On the outside, it makes sense: you really have 2 kinds of jobs going, plus maintaining a marriage (which I believe ought to be recognized as a part-time job for the supportive spouse).
On the inside, though, is where the problem is. It sounds like you're trying to live your life using your personal energy, rather than the divine energy that is flowing through you. It sounds also as if you think you need to do big things to experience the divine energy. Both can lead to the kind of fatigue you describe.
To regain that sense of energy flowing, try this:
- before you open your eyes every morning, feel gratitude for the bed and the home and the food in the pantry and anything else that comes to mind.
- Take a long, slow, deep breath and feel the energy flowing into the body with the breath - then release it, imagining the energy moving in and through every cell as the air flows out.
- Then stretch, feeling the muscles responding and taking in that energy. Every day.
The next step is to start to reframe your thoughts. In 2 areas:
- Fatigue is often the result of things undone... we're keeping track of all that remains to be done. So,
- every time you accomplish something - however small - give yourself a pat on the back (virtual :)

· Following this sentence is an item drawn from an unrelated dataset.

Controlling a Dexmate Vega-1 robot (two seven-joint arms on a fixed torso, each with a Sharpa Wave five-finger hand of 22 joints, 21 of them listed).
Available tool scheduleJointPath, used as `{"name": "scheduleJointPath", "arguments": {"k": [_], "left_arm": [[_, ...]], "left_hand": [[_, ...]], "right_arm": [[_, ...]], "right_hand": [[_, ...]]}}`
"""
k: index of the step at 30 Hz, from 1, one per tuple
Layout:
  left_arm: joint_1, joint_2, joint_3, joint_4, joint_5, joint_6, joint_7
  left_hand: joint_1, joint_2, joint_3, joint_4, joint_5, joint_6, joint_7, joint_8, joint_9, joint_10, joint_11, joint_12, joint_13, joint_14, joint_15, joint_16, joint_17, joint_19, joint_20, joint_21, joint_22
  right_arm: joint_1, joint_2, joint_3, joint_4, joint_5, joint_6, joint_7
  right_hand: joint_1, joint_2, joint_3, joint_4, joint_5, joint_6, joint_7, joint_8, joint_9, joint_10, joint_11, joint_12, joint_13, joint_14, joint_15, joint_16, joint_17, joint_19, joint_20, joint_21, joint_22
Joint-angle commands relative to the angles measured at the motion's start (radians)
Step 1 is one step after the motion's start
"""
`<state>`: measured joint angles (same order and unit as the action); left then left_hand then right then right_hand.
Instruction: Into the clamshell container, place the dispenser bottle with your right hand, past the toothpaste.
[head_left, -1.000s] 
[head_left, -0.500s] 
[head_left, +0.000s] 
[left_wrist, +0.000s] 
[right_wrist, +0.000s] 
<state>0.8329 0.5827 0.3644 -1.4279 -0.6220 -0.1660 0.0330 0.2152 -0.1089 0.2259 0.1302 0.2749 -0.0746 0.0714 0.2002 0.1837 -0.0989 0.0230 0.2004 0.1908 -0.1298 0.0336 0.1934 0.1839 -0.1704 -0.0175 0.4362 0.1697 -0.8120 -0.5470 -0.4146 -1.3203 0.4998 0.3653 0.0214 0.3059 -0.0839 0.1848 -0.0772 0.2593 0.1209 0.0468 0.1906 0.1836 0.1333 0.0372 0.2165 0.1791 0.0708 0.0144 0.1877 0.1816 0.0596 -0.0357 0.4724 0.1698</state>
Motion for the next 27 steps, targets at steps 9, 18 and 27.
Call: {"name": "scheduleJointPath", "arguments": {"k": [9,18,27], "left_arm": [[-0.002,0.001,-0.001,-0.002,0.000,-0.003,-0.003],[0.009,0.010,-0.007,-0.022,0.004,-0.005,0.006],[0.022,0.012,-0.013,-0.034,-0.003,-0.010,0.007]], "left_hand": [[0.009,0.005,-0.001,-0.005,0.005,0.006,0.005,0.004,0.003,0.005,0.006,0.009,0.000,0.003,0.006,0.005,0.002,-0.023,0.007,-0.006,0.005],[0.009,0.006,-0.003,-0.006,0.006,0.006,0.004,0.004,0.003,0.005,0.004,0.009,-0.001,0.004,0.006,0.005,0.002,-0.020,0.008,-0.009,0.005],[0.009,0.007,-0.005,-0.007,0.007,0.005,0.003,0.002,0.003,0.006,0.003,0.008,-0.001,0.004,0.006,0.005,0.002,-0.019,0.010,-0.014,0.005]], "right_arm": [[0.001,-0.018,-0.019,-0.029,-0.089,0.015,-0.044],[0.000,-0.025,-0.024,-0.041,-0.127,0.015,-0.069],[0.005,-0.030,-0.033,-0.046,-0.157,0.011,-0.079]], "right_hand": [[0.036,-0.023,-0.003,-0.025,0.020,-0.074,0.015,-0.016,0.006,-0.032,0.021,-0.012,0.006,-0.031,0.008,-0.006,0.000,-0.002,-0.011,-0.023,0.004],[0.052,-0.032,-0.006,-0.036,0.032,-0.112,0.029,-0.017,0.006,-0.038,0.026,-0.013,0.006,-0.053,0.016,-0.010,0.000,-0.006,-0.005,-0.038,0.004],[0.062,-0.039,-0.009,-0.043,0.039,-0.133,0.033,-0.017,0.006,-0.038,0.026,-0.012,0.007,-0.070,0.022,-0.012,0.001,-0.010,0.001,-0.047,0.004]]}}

- As you're getting ready for the night, congratulate yourself on each of the many things you actually did. Something like, "it's been a good day. I got the space by the door weeded, put 2 meals on the table, enjoyed them, and cleaned up after, a load of laundry is done, and my client today really could feel some changes, and we made good progress on that marketing idea." Every day, every accomplishment.
- Then give thanks that it all happened and now you get the delight of a good rest.

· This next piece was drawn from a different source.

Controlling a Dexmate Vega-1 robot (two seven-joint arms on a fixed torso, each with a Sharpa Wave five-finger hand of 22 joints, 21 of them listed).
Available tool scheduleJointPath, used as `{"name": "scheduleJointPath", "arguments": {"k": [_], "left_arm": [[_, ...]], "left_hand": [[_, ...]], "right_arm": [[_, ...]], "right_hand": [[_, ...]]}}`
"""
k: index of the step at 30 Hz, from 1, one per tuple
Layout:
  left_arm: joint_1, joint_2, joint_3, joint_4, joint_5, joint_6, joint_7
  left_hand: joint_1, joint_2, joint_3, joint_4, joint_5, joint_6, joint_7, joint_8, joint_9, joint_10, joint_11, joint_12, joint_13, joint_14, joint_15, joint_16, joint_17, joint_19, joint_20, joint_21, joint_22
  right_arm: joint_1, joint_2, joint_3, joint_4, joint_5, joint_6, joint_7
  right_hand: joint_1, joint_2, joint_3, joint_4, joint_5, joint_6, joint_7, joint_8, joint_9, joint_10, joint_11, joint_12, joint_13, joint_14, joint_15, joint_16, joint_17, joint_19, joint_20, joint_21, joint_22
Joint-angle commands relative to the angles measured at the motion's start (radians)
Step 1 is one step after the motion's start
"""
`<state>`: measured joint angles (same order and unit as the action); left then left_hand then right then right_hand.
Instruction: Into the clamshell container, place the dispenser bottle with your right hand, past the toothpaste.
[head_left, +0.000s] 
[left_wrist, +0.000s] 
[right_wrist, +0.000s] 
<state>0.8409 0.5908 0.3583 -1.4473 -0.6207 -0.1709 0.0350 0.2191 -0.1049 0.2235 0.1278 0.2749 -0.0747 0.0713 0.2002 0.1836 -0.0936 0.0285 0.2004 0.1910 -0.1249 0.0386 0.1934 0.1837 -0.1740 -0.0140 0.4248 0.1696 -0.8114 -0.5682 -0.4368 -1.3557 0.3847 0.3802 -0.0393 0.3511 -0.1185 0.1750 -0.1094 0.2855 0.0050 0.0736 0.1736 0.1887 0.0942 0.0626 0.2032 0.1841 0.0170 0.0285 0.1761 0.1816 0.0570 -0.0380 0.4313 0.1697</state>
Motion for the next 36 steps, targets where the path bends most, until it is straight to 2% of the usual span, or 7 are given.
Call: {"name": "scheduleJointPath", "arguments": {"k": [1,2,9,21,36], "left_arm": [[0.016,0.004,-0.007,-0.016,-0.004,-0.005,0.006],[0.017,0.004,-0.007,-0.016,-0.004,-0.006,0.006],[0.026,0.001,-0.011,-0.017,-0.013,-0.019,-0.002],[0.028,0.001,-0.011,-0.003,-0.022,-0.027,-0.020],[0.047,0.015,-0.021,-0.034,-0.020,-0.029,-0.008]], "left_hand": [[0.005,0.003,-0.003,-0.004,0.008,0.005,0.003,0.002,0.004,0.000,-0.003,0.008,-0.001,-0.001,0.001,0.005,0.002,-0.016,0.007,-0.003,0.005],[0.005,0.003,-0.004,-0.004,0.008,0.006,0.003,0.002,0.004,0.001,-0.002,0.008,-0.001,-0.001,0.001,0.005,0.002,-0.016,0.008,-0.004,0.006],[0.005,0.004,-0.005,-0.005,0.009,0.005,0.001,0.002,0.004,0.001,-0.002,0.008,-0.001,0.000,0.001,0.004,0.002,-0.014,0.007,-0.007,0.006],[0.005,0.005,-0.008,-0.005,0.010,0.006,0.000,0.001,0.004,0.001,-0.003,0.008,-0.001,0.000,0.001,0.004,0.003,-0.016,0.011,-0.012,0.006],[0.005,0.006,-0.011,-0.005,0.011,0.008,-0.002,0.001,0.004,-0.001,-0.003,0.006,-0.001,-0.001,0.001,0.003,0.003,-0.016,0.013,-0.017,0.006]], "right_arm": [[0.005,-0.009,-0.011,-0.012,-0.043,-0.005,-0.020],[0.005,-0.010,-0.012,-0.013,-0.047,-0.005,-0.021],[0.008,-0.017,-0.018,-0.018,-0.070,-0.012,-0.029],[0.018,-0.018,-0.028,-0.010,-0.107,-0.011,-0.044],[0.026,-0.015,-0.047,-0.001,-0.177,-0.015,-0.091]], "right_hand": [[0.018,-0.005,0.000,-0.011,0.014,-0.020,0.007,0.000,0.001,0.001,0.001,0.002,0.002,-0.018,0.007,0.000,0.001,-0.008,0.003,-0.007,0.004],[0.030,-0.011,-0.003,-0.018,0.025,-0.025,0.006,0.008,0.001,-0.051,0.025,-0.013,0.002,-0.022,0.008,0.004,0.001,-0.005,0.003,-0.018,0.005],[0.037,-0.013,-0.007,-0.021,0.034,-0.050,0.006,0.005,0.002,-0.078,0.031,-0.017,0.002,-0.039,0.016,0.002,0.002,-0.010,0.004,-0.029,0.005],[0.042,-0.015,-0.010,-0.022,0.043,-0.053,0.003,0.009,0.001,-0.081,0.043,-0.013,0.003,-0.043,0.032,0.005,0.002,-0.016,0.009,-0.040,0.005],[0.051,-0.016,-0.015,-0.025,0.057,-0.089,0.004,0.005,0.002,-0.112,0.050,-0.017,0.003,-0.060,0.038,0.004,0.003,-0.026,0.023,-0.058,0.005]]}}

- Feeling drained is often a sign that we're not doing what we thought was ours to do. Sometimes you feel you’re not where you expected to be doing what you expected to be doing, nor are you in a community that you expected your community to be. All of that can take the life out of you. But you made the choice. Part of you says "made your bed, lie in it" and part of you is going "but this isn't how I wanted to be living my life!" That battle is exhausting and can lead to all kinds of symptoms. What would happen if you started thinking, instead, that this is a strange but very helpful stage in your journey toward living the life you have dreamed? What if you could measure the ways in which what you're doing now is a big step toward being and doing the life that you feel called to? NOT a diversion that is in conflict, but a part of the process of getting there?